=== RECORD SET ===
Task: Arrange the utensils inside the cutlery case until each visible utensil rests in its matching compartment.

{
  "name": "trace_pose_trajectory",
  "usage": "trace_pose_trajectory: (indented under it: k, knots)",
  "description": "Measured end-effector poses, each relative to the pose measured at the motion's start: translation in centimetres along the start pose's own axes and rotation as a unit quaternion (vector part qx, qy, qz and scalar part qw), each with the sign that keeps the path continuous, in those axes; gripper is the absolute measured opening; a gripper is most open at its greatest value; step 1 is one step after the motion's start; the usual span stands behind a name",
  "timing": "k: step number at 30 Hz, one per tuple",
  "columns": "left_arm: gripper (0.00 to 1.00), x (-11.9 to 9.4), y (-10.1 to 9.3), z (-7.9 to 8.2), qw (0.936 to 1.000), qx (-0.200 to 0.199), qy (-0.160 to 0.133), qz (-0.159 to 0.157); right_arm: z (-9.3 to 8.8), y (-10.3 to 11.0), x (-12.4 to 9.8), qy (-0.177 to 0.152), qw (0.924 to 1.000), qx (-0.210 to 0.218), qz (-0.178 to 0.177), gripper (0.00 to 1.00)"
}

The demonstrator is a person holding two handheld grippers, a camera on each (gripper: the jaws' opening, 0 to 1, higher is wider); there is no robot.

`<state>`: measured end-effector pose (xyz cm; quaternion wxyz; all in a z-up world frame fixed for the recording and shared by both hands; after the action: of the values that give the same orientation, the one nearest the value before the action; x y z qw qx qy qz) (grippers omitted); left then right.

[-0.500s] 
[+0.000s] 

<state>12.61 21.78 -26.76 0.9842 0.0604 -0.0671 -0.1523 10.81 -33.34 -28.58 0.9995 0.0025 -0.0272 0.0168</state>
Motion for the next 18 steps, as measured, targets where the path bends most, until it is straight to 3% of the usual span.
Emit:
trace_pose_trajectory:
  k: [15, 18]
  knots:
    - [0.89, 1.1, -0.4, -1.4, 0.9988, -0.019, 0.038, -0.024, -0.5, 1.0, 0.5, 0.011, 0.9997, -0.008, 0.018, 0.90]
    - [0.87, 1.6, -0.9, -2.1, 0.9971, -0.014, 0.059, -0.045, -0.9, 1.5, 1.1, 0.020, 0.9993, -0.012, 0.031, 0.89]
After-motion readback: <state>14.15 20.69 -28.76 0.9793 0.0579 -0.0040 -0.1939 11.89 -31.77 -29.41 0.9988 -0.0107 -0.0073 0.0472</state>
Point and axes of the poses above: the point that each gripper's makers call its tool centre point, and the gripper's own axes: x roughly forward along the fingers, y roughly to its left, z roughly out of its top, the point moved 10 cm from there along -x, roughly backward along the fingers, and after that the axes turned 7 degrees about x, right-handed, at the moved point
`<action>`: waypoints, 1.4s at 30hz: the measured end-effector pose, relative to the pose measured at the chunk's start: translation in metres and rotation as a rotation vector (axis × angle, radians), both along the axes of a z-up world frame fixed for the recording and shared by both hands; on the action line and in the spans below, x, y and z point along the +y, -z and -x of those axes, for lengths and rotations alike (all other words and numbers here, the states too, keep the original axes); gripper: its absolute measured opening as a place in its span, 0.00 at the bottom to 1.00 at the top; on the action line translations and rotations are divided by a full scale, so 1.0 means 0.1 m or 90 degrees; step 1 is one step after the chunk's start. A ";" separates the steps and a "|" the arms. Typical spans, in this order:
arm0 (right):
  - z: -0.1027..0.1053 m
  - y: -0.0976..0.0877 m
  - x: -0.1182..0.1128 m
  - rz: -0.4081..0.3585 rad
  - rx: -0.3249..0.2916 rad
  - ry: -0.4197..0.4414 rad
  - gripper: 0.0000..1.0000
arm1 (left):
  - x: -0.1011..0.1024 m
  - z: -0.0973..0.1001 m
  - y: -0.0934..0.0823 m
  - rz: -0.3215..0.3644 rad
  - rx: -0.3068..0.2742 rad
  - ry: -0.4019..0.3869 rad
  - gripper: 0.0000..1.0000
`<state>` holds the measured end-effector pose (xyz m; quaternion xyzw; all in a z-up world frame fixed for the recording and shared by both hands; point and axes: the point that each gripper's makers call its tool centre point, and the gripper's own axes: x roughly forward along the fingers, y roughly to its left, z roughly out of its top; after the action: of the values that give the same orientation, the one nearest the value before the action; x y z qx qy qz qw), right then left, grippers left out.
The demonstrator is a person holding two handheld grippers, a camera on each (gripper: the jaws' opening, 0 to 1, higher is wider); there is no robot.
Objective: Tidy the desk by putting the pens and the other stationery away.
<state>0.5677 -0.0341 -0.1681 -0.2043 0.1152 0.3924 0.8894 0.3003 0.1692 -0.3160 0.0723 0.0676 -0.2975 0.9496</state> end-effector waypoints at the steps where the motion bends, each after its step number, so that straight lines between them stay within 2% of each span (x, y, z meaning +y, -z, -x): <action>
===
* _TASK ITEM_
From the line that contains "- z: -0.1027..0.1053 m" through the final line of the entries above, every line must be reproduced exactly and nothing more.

* _EXERCISE RESPONSE_
  - z: -0.1027..0.1053 m
  - y: -0.0976..0.0877 m
  - x: -0.1182..0.1128 m
  - rz: -0.4081..0.3585 rad
  - rx: -0.3249..0.2916 rad
  - ry: -0.4197..0.4414 rad
  - gripper: 0.0000..1.0000
arm1 (left):
  - x: -0.1011..0.1024 m
  - z: -0.0973..0.1001 m
  - y: -0.0934..0.0823 m
  - rz: -0.3215..0.3644 rad
  - rx: -0.3068..0.2742 rad
  - ry: -0.4019..0.3869 rad
  - gripper: 0.0000..1.0000
`<state>` holds the measured end-effector pose (xyz m; quaternion xyzw; all in a z-up world frame fixed for the recording and shared by both hands; point and axes: the point that each gripper's makers call its tool centre point, and the gripper's own axes: x roughly forward along the fingers, y roughly to its left, z roughly out of its top; after the action: of the values that give the same orientation, the one nearest the value before the action; x y z qx qy qz qw), right then left, grippers left out.
The demonstrator is a person holding two handheld grippers, a camera on each (gripper: the jaws' opening, 0 to 1, higher is wider); there is no robot.
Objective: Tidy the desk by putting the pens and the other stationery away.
<state>0.5677 -0.0341 -0.1681 -0.2043 0.1152 0.3924 0.8894 0.3003 0.1692 -0.3160 0.0723 0.0676 -0.2975 0.9496</state> end-effector waypoints at the steps where the motion bends, each after its step number, so that straight lines between them stay within 2% of each span (x, y, z meaning +y, -z, -x): <action>

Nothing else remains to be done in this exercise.